## Problem
Keep to one stretch of the data below, the lines from the one with "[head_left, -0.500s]" up to and including the one with "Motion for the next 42", and return that stretch exactly.

## Supplied data
++++++++++++++++++++
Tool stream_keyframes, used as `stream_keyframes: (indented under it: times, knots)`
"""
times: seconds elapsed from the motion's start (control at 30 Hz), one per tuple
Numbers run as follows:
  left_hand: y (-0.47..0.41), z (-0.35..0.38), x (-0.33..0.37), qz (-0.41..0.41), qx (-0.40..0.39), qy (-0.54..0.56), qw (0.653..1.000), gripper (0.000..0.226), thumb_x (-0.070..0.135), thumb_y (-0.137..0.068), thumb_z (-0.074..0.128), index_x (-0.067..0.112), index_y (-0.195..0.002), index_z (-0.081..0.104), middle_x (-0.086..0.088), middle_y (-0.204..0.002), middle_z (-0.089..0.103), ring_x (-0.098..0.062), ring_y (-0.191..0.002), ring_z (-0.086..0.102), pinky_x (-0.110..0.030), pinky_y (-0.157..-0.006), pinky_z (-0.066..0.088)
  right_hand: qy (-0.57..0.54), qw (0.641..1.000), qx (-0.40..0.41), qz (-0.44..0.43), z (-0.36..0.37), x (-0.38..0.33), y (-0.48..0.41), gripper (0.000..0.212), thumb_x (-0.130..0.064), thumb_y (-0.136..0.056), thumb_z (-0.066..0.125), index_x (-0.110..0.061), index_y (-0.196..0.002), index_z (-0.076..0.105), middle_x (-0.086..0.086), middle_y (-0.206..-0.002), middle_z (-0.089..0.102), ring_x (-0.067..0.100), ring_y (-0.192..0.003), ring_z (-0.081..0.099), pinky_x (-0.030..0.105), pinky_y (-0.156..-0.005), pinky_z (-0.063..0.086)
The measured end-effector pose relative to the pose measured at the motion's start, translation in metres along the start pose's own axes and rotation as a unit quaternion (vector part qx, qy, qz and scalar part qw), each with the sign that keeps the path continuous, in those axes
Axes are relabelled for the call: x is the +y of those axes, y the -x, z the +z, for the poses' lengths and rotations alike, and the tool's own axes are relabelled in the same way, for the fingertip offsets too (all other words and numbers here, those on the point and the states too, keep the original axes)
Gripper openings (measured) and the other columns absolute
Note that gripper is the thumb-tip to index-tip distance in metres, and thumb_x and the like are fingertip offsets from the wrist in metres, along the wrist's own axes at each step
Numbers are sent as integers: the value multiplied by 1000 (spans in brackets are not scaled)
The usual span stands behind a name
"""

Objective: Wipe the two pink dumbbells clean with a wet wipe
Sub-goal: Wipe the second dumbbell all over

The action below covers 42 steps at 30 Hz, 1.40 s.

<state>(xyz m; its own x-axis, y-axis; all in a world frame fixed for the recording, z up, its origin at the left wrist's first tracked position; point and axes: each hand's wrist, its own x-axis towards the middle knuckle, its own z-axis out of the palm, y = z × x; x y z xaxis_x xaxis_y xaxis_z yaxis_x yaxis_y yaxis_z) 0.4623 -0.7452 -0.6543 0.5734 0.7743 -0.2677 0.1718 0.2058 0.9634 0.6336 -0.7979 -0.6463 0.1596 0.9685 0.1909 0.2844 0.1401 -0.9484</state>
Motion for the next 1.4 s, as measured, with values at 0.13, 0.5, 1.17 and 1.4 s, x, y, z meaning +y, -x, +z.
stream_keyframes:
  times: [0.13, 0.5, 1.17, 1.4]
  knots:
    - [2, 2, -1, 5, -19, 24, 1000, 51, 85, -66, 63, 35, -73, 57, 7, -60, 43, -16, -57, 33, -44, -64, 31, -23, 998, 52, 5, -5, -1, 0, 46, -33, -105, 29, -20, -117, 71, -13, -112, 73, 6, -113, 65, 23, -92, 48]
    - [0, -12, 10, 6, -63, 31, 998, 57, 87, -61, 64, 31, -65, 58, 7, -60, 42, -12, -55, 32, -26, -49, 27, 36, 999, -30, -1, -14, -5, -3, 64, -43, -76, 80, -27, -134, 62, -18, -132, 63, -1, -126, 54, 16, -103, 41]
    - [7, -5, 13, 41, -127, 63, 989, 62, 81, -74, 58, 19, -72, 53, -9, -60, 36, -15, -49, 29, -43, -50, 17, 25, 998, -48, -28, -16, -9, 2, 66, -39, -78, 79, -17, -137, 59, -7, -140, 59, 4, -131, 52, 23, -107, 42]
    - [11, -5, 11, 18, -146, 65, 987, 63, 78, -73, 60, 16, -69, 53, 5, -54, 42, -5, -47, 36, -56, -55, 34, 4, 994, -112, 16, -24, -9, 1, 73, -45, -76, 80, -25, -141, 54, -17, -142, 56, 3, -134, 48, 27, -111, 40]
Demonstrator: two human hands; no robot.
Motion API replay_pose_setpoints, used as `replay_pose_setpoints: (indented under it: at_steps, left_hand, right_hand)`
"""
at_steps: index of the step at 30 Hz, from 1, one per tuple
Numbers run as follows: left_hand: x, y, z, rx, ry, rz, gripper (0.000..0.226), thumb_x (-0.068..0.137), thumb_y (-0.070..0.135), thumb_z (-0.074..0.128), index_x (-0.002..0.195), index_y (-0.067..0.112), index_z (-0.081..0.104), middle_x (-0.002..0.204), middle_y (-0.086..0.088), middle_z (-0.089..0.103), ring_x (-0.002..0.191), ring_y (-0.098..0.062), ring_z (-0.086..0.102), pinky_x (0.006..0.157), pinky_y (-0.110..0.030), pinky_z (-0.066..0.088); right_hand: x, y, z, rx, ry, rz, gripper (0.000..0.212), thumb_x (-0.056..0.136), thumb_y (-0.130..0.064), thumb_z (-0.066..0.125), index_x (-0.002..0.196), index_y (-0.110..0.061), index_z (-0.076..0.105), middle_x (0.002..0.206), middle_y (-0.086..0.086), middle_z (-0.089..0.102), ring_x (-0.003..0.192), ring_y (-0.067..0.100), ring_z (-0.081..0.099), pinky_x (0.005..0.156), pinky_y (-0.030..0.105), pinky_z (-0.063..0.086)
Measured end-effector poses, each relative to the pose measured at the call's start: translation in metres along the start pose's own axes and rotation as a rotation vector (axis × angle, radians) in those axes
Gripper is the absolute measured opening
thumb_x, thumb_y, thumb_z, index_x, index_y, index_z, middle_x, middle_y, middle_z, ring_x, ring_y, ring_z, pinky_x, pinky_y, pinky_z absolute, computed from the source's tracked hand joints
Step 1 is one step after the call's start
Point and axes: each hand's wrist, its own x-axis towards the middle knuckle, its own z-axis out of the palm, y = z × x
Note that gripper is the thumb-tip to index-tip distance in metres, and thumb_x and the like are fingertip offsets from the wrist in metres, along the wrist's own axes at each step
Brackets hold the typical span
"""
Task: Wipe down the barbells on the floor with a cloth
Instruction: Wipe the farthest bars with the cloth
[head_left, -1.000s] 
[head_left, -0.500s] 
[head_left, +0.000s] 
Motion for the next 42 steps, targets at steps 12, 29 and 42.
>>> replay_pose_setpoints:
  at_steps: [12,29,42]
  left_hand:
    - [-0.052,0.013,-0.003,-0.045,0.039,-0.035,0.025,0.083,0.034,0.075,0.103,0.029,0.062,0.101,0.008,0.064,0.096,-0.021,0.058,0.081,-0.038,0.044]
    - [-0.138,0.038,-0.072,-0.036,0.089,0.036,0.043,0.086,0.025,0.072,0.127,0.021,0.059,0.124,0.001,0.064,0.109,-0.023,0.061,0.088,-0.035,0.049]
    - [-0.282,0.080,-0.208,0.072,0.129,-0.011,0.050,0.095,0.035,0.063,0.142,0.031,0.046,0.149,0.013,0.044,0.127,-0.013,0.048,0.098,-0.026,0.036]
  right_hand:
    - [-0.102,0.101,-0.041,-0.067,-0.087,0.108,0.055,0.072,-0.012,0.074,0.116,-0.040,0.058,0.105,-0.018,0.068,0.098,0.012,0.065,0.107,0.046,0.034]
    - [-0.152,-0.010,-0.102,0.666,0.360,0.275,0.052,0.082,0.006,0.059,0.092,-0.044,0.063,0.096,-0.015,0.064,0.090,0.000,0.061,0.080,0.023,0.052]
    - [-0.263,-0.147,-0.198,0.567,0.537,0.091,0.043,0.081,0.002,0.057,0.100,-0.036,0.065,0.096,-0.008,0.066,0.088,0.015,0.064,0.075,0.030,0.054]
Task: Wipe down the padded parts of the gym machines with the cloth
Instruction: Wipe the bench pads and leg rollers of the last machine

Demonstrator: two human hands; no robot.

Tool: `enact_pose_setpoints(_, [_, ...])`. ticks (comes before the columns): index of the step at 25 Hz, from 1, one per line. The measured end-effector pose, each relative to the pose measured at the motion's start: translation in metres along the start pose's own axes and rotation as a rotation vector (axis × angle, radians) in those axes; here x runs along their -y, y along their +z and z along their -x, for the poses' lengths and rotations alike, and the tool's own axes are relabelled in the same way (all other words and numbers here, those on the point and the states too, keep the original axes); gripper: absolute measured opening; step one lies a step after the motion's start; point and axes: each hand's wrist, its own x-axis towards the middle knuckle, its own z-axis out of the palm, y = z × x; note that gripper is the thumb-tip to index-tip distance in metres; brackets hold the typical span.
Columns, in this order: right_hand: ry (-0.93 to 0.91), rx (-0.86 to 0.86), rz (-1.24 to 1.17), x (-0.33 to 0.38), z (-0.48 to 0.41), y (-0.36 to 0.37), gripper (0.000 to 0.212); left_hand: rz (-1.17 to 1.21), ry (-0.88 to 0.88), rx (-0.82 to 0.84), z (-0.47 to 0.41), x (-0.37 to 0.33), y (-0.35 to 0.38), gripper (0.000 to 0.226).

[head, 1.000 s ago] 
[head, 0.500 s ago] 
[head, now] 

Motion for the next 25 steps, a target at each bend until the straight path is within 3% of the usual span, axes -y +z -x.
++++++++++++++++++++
## Answer box
[head_left, -0.500s] 
[head_left, +0.000s] 
Motion for the next 42 steps, targets at steps 12, 29 and 42.

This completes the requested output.